* Your assignment:
The word "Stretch" occurs in some of the lines below; copy each of those lines.

[Data for this task Boundary: Start]

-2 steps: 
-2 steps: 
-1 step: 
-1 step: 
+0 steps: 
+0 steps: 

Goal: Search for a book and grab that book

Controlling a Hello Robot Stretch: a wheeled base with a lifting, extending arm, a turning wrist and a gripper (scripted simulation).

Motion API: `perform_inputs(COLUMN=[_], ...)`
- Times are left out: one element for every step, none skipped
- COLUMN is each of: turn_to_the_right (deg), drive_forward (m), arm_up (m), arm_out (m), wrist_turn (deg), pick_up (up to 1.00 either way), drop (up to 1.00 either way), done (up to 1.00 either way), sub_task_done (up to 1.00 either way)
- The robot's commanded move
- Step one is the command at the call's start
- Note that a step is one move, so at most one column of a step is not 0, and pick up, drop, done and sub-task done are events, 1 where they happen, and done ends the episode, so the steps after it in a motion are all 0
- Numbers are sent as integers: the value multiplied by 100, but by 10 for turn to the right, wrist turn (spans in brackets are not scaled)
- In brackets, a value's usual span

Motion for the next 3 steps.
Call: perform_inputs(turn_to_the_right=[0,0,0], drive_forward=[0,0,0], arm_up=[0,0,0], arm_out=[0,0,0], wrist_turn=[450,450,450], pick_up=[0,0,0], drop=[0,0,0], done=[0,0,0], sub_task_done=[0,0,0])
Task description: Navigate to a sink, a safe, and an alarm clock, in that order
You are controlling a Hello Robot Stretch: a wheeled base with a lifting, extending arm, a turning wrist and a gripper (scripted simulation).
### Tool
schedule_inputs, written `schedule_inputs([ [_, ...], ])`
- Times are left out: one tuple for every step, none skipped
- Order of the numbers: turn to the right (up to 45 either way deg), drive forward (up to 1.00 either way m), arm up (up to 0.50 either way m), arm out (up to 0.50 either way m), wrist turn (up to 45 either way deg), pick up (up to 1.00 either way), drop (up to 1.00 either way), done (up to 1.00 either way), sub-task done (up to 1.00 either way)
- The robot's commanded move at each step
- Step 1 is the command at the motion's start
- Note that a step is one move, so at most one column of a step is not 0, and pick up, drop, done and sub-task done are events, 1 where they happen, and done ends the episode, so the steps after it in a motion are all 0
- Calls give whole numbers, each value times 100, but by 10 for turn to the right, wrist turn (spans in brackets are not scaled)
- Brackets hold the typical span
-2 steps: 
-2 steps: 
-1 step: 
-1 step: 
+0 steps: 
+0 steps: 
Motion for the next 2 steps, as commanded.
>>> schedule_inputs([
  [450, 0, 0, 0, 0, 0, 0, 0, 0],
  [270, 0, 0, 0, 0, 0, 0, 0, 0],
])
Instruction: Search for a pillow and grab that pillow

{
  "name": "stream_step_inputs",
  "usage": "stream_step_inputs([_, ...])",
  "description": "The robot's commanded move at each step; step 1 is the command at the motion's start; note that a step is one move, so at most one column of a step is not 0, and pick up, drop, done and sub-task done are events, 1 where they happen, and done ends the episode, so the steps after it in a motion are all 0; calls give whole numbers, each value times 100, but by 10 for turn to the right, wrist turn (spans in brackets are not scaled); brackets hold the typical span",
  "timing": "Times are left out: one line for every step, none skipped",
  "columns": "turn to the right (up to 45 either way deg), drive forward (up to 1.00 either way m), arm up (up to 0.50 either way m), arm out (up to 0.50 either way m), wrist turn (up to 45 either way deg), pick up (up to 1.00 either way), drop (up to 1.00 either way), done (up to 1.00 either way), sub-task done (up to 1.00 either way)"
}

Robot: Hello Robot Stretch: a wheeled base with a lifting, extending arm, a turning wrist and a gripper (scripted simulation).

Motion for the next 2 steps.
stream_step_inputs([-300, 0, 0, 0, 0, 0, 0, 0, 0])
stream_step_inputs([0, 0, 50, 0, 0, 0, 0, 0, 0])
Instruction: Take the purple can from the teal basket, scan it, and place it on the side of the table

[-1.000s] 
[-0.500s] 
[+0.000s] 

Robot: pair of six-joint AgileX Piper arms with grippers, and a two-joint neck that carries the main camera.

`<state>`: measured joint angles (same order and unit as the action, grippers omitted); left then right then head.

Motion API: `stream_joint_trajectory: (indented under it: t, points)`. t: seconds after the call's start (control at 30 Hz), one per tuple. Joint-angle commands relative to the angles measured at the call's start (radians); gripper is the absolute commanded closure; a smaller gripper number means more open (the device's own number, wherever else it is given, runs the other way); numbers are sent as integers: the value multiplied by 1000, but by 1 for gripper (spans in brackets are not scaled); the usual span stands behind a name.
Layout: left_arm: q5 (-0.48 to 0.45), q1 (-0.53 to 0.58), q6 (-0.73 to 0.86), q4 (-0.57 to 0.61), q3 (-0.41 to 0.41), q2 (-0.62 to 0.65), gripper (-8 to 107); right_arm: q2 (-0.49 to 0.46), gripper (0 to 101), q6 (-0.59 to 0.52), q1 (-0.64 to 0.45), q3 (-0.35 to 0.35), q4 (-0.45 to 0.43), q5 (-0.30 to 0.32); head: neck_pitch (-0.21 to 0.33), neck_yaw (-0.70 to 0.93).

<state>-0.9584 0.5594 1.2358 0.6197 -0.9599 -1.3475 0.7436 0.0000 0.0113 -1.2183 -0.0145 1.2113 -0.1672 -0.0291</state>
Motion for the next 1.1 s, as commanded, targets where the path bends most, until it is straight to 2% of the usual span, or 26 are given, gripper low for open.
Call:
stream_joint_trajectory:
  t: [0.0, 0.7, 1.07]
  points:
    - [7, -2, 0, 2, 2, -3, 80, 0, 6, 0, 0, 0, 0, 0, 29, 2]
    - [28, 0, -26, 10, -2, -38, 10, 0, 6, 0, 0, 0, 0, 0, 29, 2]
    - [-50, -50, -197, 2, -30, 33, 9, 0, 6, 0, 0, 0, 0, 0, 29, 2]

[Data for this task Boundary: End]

* Output:
Controlling a Hello Robot Stretch: a wheeled base with a lifting, extending arm, a turning wrist and a gripper (scripted simulation).
You are controlling a Hello Robot Stretch: a wheeled base with a lifting, extending arm, a turning wrist and a gripper (scripted simulation).
Robot: Hello Robot Stretch: a wheeled base with a lifting, extending arm, a turning wrist and a gripper (scripted simulation).

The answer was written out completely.